→ Work to complete
Within the listing below, locate all lines containing the word "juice". Copy each one.

→ Working data

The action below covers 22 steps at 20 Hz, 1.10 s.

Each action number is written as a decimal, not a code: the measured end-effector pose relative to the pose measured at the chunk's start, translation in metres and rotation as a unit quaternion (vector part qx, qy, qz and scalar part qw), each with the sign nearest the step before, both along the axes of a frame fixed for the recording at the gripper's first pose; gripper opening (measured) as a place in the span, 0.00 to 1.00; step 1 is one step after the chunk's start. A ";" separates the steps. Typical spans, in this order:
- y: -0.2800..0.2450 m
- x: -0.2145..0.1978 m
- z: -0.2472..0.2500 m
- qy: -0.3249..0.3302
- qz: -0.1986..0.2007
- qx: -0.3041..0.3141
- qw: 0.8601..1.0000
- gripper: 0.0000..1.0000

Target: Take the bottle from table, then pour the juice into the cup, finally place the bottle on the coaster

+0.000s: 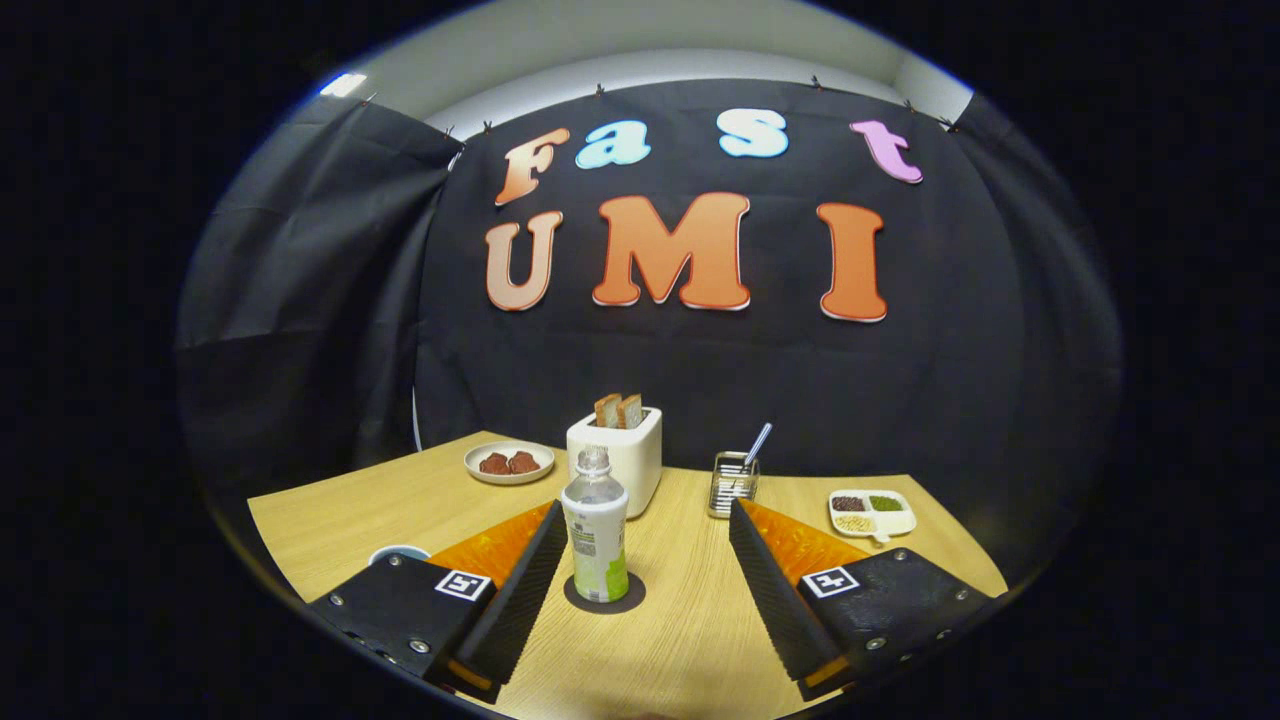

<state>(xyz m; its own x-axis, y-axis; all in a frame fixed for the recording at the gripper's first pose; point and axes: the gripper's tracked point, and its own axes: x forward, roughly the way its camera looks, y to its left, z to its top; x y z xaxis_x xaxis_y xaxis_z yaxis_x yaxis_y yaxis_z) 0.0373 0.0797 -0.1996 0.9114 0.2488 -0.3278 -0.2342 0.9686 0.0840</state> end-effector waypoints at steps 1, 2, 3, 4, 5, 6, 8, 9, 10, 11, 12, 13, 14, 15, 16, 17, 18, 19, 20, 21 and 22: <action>-0.010 -0.004 0.016 -0.016 -0.010 0.000 1.000 0.97; -0.020 -0.008 0.031 -0.029 -0.023 -0.001 0.999 0.97; -0.030 -0.011 0.044 -0.041 -0.035 -0.001 0.999 0.97; -0.037 -0.014 0.057 -0.052 -0.044 -0.003 0.998 0.97; -0.046 -0.016 0.069 -0.061 -0.056 -0.005 0.997 0.97; -0.052 -0.019 0.080 -0.070 -0.064 -0.007 0.995 0.97; -0.060 -0.023 0.098 -0.084 -0.079 -0.003 0.993 0.97; -0.059 -0.024 0.103 -0.087 -0.080 0.001 0.993 0.97; -0.059 -0.026 0.106 -0.089 -0.081 0.008 0.993 0.97; -0.055 -0.028 0.109 -0.092 -0.077 0.015 0.993 0.97; -0.053 -0.029 0.109 -0.092 -0.073 0.019 0.993 0.97; -0.051 -0.029 0.108 -0.092 -0.070 0.019 0.993 0.97; -0.051 -0.028 0.109 -0.094 -0.070 0.016 0.993 0.97; -0.050 -0.027 0.110 -0.098 -0.068 0.012 0.993 0.97; -0.049 -0.026 0.111 -0.101 -0.067 0.007 0.993 0.97; -0.047 -0.026 0.111 -0.103 -0.065 0.002 0.993 0.97; -0.044 -0.026 0.111 -0.105 -0.061 0.000 0.993 0.97; -0.042 -0.026 0.112 -0.106 -0.060 -0.002 0.993 0.97; -0.040 -0.026 0.112 -0.106 -0.058 -0.003 0.993 0.97; -0.040 -0.026 0.114 -0.107 -0.059 -0.003 0.993 0.97; -0.040 -0.026 0.117 -0.109 -0.060 -0.001 0.992 0.97</action>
<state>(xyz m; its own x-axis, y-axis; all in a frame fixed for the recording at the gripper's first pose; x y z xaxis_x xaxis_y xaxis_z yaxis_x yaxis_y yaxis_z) 0.0113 0.0394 -0.0824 0.9838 0.1331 -0.1202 -0.1290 0.9908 0.0413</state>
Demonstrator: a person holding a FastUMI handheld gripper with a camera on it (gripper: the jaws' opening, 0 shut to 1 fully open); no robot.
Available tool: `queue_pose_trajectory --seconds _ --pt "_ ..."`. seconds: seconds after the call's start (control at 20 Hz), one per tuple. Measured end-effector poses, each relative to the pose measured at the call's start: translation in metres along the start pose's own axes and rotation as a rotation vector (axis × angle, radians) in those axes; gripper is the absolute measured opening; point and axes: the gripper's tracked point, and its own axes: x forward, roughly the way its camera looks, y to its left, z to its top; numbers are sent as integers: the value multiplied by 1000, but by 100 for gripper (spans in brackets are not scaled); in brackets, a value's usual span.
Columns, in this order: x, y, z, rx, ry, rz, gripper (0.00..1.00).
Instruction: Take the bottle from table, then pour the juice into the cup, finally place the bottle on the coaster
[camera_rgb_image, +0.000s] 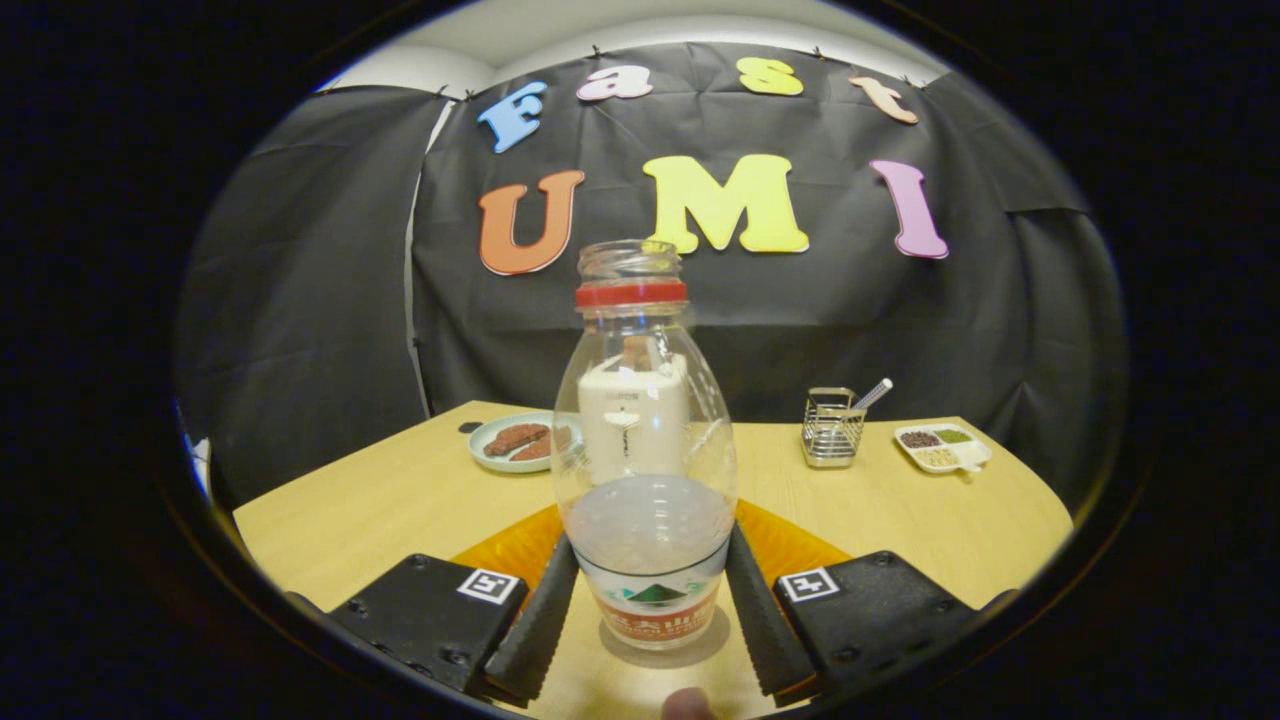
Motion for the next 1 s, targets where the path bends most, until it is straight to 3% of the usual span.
queue_pose_trajectory --seconds 1.0 --pt "14 -1 -33 -45 7 -29 84"
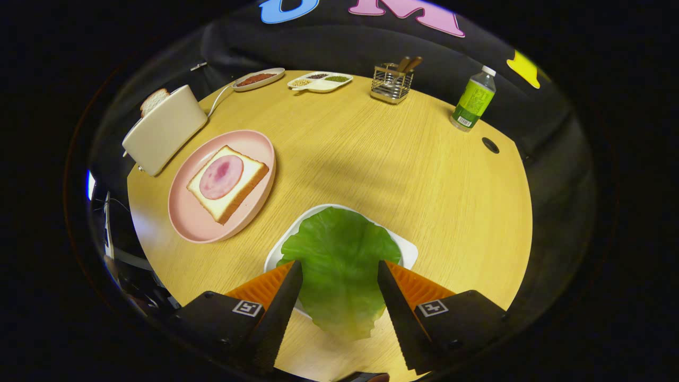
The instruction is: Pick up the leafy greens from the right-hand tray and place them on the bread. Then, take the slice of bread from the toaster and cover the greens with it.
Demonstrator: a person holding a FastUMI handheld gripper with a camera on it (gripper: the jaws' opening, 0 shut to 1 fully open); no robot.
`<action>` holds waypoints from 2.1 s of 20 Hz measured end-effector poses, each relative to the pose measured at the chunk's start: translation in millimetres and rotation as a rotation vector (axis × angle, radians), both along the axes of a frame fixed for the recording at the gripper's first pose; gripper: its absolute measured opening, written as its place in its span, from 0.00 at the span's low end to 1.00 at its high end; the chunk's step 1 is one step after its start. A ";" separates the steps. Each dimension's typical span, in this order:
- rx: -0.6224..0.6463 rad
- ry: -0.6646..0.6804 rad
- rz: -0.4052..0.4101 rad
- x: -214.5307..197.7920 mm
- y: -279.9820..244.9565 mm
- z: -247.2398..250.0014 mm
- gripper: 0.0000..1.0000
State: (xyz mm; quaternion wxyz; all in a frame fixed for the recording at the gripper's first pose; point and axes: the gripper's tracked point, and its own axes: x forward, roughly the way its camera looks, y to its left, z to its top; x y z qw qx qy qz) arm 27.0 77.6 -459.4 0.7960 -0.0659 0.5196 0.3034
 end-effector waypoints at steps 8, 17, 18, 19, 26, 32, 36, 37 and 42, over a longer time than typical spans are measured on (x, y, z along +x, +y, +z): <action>-0.034 0.059 -0.043 1.3 0.5 -19.4 0.32; 0.059 0.001 -0.159 5.0 0.8 46.9 0.06; 0.070 -0.015 -0.161 5.4 2.2 59.2 0.06; 0.085 -0.024 -0.159 4.4 6.2 70.9 0.06; 0.171 -0.054 -0.105 -2.6 68.5 132.6 0.06; 0.212 -0.042 -0.027 -10.6 148.7 150.9 0.07; 0.205 -0.054 0.001 -4.5 180.0 150.8 0.07; 0.199 -0.053 0.001 -1.8 183.9 148.0 0.07; 0.149 -0.087 -0.043 12.8 183.8 135.0 1.00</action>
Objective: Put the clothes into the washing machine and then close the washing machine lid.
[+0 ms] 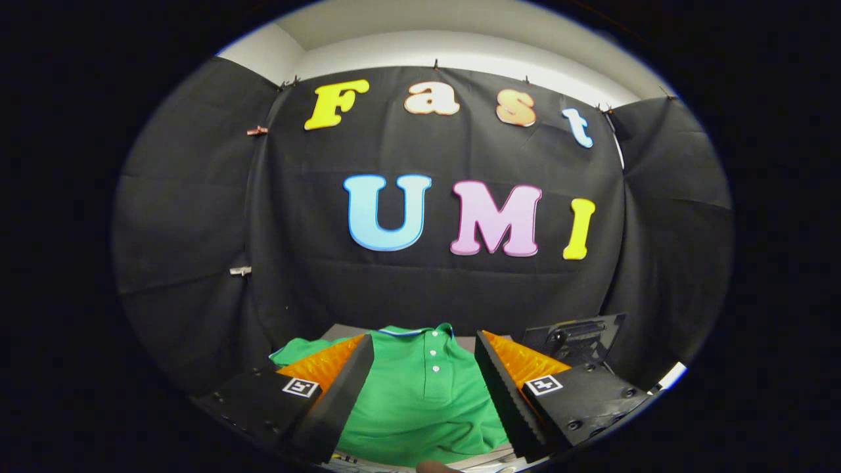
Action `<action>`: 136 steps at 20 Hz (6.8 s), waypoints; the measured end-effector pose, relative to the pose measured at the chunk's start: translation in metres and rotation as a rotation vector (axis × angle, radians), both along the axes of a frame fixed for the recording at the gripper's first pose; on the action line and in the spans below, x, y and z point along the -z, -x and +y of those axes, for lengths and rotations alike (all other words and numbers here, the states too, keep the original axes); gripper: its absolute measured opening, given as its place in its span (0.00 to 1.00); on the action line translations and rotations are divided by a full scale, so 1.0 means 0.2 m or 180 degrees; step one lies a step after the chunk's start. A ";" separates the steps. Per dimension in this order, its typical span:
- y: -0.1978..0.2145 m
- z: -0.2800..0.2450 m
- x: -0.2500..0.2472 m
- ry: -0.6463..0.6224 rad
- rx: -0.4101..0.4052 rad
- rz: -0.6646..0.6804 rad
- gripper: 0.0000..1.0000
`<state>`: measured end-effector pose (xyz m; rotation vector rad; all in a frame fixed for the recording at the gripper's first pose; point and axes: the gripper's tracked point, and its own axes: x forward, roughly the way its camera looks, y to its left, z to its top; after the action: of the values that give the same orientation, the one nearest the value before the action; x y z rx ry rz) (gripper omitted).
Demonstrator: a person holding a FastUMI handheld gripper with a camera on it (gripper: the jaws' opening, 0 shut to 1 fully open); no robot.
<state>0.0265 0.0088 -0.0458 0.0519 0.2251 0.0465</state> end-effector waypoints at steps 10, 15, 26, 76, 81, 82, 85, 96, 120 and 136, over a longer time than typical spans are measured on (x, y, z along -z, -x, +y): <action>-0.29 0.01 0.77 0.0123 -0.0229 0.1926 0.98; -0.30 0.06 0.78 -0.0098 -0.0508 0.2050 0.50; -0.32 0.05 0.55 0.0059 -0.0701 0.1710 0.05; -0.49 -1.97 1.52 -0.0014 -0.0759 0.2221 0.05; -0.45 -2.03 1.79 -0.0010 -0.0587 0.2477 0.06; -0.43 -2.03 1.82 -0.0011 -0.0597 0.2520 0.06; -0.38 -2.05 1.91 0.0140 -0.0600 0.2575 0.06; -0.36 -2.11 1.96 0.0011 -0.0398 0.2481 0.98; -1.39 -2.23 0.94 -0.0281 -0.0005 0.0862 0.99; -1.19 -2.22 1.00 -0.0229 -0.0021 0.0998 0.99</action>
<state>0.2637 -0.4344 -0.2454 0.1304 0.5370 0.0529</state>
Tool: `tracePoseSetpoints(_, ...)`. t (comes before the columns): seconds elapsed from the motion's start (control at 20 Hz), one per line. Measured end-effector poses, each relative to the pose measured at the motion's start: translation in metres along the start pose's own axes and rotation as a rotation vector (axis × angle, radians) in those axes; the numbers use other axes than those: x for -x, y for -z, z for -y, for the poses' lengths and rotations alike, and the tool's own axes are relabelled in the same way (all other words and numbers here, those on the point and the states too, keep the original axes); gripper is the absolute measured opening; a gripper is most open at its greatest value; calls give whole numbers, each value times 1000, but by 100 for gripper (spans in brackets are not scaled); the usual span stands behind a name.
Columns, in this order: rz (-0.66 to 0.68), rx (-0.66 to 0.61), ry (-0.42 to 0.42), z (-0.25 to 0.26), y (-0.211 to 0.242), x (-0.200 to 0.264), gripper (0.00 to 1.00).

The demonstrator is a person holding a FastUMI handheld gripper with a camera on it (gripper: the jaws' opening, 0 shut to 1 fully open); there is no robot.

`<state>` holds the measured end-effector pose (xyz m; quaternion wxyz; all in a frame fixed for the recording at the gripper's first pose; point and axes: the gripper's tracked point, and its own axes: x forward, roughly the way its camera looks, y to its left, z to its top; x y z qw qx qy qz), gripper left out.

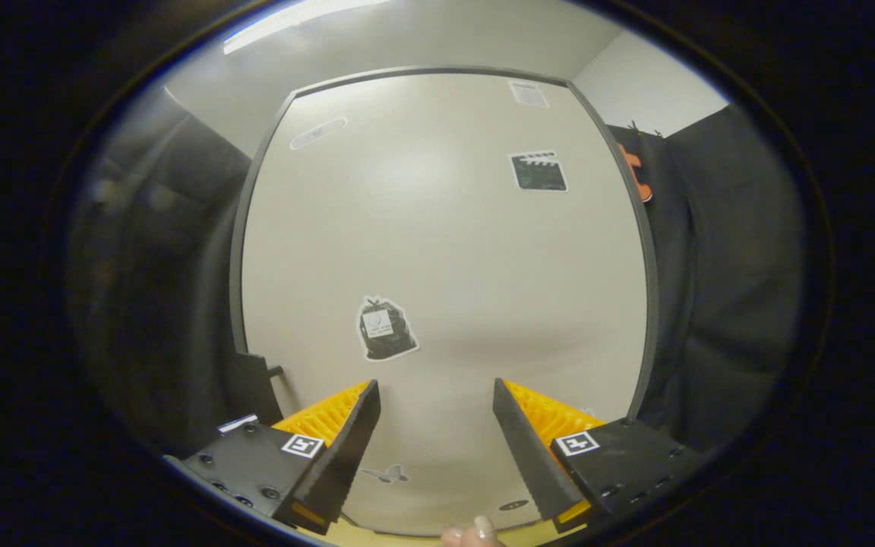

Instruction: Open the shoe cabinet door, grab the shoes and put them into the shoe cabinet, then close the shoe cabinet door.

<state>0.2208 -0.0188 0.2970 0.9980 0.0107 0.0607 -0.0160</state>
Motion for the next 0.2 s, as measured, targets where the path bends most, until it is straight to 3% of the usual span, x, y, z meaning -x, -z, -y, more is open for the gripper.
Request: tracePoseSetpoints(0.2,-12,8,15,1,-2,24,95)
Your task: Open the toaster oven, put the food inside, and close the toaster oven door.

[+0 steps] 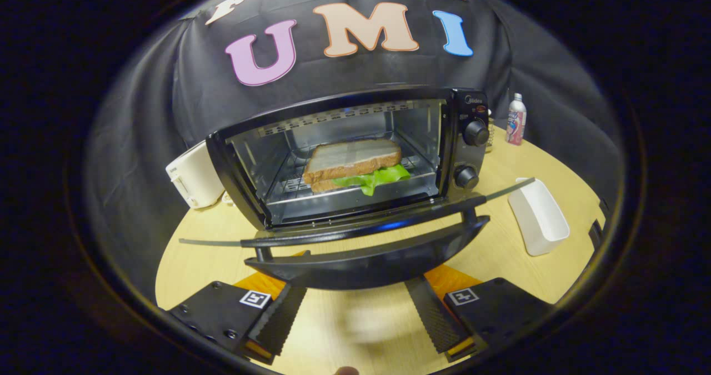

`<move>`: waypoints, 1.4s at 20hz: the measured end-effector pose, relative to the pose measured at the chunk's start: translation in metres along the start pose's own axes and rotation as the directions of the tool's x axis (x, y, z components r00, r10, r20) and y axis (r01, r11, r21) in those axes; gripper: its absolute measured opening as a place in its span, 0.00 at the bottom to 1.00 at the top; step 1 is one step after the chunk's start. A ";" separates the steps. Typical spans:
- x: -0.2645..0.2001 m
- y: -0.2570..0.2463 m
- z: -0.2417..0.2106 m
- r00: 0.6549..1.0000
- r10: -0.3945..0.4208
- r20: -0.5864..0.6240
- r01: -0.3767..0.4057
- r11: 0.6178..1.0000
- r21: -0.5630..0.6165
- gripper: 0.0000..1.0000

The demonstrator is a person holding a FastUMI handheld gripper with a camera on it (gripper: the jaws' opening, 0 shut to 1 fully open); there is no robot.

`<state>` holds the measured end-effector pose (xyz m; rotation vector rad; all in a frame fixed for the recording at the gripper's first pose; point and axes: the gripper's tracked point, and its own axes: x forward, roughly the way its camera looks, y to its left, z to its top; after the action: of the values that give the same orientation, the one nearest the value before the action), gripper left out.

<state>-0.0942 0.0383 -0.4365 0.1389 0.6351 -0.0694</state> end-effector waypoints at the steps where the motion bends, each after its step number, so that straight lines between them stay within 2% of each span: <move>1: 0.000 -0.001 0.002 1.000 0.002 0.003 -0.002 1.000 -0.001 0.99; 16: 0.015 0.005 0.041 0.998 0.029 0.052 -0.028 0.999 -0.015 0.99; 28: 0.030 0.014 0.085 0.990 0.038 0.136 -0.043 0.999 0.029 0.99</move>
<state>-0.0185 0.0385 -0.3853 0.1759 0.4951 -0.0494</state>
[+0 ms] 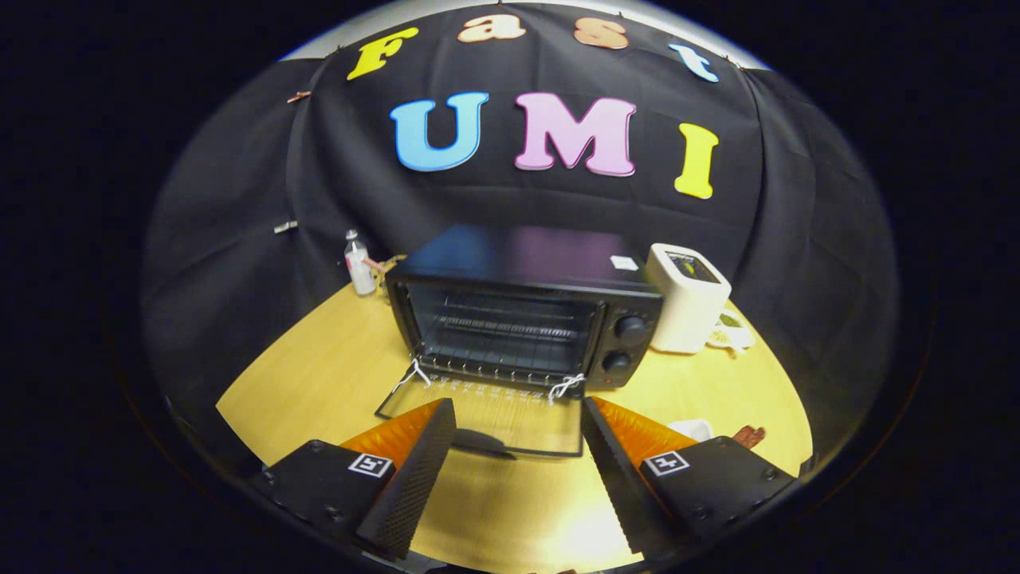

→ Problem solution
Target: Take the bottle from table, then pour the juice into the cup, finally place the bottle on the coaster
Instruction: Take the bottle from table, then pour the juice into the cup, finally place the bottle on the coaster

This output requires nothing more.